Joe Cannavino

No. 27, 19
- Position: Defensive back

Personal information
- Born: January 20, 1935 (age 91) Cleveland, Ohio, U.S.
- Listed height: 5 ft 11 in (1.80 m)
- Listed weight: 185 lb (84 kg)

Career information
- High school: Collinwood (Cleveland)
- College: Ohio State
- NFL draft: 1957 (16th round, 185th overall pick)

Career history
- Cleveland Browns (1959)*; Oakland Raiders (1960–1961); Buffalo Bills (1962); Hamilton Tiger-Cats (1963);
- * Offseason or practice squad member only

Awards and highlights
- Grey Cup champion (1963);

Career AFL statistics
- Interceptions: 10
- Sacks: 2
- Stats at Pro Football Reference

= Joe Cannavino =

American gridiron football player (born 1935)
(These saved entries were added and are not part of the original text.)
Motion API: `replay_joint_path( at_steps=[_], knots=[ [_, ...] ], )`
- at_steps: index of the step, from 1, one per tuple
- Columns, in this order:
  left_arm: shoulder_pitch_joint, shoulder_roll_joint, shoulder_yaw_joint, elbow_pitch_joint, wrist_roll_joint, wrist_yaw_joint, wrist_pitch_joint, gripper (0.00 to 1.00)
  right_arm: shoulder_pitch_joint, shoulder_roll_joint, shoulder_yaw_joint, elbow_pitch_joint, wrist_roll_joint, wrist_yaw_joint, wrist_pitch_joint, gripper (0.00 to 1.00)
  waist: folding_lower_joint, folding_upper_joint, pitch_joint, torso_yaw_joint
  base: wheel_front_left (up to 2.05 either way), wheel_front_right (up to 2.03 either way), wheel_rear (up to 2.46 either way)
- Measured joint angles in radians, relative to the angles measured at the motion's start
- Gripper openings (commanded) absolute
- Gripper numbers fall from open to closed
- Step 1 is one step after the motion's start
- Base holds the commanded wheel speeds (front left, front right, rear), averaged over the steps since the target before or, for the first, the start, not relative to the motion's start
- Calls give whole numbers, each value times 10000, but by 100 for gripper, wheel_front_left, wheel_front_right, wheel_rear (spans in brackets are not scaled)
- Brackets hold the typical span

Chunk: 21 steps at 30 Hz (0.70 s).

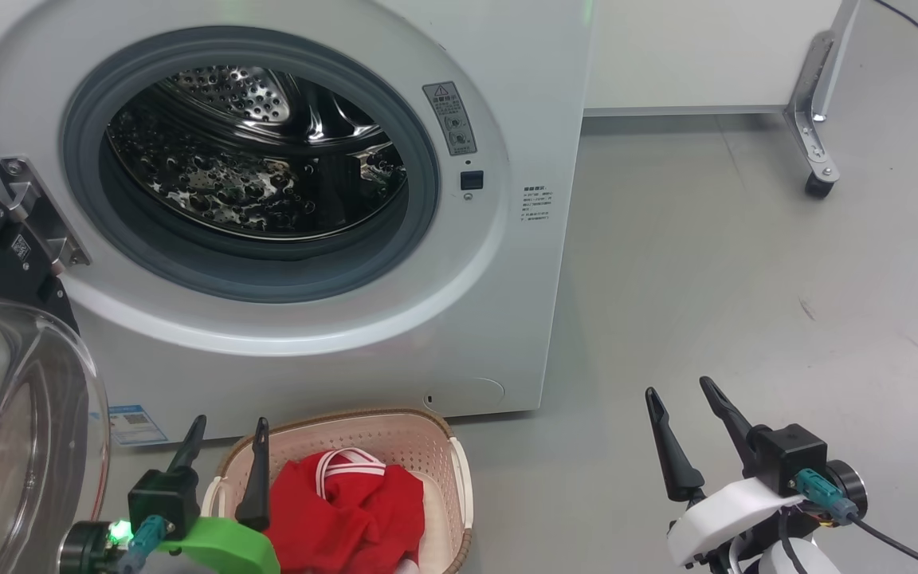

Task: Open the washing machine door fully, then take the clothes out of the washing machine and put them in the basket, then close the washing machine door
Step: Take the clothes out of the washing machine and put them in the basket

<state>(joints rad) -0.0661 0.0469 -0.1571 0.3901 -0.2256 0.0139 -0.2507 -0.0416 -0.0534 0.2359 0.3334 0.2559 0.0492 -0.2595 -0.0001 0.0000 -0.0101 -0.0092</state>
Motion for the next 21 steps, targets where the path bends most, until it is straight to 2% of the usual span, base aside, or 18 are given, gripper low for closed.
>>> replay_joint_path(
  at_steps=[21],
  knots=[
    [952, 36, -88, -1404, 75, 307, 307, 100, 129, 44, -17, -169, -12, -4, 0, 100, 0, 0, -50, -40, 0, 0, 0]
  ],
)
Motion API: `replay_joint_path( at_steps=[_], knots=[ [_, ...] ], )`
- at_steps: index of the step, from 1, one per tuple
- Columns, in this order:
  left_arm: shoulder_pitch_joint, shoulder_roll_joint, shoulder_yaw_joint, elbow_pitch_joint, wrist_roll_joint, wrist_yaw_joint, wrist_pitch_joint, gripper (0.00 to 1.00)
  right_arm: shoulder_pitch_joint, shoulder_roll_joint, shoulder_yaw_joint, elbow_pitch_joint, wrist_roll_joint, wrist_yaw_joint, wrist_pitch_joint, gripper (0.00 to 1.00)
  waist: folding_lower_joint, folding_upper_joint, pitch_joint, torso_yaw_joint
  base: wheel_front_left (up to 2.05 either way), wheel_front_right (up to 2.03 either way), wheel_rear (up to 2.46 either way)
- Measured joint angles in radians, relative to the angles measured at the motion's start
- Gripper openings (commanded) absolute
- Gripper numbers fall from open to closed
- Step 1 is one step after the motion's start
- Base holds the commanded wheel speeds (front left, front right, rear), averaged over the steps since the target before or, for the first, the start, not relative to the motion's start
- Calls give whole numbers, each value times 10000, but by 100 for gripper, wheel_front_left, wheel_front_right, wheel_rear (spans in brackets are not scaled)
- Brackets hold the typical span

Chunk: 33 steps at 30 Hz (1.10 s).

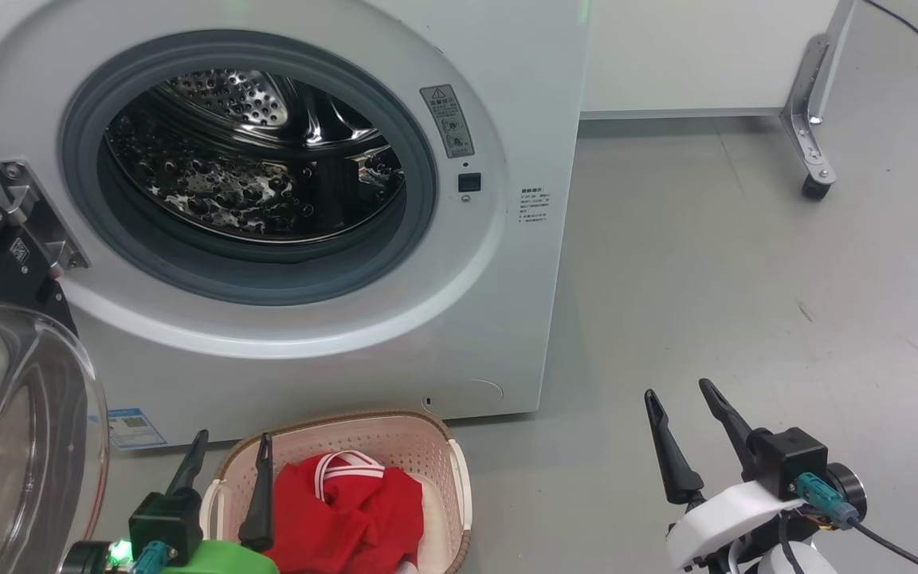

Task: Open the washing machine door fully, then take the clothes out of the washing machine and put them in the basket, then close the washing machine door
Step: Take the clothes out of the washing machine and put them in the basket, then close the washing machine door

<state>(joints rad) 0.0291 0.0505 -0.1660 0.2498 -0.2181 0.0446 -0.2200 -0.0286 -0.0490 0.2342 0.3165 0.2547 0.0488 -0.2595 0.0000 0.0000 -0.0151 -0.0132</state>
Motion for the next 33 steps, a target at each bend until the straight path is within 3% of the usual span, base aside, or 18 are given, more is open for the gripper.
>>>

Joseph Patrick Cannavino (born January 20, 1935) was an American and Canadian football player who played for the Hamilton Tiger-Cats, Oakland Raiders and Buffalo Bills. He won the Grey Cup with the Tiger-Cats in 1963. He went to Collinwood high-school in Ohio. He played college football at Ohio State University and was drafted in the 1957 NFL draft by the Baltimore Colts (Round 16, #185 overall).